Your objective:
Up to and including the final line, please copy every line exactly, starting from the one that contains "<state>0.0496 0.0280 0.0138" in the material below.

Collected data:
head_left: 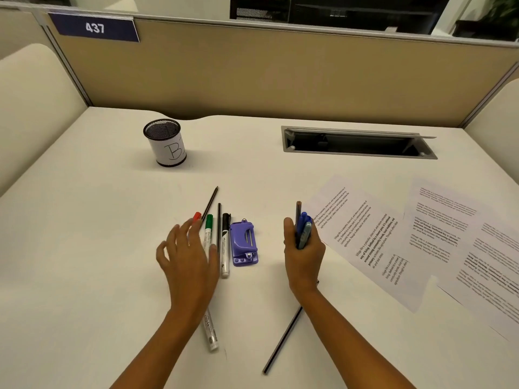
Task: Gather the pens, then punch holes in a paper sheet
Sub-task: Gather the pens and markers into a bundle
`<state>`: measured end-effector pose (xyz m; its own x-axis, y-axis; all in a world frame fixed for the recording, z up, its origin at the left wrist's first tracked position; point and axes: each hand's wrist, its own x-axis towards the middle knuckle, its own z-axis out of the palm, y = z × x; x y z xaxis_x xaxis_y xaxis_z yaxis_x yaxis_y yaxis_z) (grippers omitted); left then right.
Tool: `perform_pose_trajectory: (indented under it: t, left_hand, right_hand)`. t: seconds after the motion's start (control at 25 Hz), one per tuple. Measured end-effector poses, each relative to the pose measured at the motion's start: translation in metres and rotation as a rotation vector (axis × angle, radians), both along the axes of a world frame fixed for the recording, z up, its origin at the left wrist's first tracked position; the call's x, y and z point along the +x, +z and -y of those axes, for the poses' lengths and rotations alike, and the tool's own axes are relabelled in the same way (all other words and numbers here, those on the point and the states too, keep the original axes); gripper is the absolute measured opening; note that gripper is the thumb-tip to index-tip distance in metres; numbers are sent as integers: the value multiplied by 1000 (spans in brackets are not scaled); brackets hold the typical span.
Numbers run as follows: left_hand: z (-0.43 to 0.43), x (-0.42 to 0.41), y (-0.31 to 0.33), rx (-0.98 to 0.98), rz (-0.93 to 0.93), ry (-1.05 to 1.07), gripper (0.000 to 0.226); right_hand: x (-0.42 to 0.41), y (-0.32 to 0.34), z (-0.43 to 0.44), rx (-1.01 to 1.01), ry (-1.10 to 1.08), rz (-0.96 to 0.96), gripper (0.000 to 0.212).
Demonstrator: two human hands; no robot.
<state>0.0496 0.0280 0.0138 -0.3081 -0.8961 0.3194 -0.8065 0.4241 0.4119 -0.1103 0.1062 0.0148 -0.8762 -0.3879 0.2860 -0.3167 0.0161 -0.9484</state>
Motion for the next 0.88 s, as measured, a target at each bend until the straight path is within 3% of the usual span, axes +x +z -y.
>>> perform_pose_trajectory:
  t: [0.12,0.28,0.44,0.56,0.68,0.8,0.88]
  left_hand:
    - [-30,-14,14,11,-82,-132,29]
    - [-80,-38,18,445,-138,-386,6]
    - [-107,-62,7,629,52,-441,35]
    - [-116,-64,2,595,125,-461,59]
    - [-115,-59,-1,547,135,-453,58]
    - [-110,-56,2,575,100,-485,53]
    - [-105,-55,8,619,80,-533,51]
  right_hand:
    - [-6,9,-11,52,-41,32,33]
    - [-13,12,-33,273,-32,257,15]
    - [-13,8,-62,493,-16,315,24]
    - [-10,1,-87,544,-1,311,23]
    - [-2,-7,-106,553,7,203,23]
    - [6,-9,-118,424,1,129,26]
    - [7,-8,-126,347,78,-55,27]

Expected answer:
<state>0.0496 0.0280 0.0138 -0.3081 -0.8961 0.3194 -0.8065 0.4241 0.4119 -0.1103 0.1062 0.0148 -0.8762 -0.3879 0.2860 -0.3167 0.0161 -0.9484</state>
Motion for the next 0.88 s, as measured, a target at each bend until the straight path is within 3% of the usual span, axes +x +z -y.
>>> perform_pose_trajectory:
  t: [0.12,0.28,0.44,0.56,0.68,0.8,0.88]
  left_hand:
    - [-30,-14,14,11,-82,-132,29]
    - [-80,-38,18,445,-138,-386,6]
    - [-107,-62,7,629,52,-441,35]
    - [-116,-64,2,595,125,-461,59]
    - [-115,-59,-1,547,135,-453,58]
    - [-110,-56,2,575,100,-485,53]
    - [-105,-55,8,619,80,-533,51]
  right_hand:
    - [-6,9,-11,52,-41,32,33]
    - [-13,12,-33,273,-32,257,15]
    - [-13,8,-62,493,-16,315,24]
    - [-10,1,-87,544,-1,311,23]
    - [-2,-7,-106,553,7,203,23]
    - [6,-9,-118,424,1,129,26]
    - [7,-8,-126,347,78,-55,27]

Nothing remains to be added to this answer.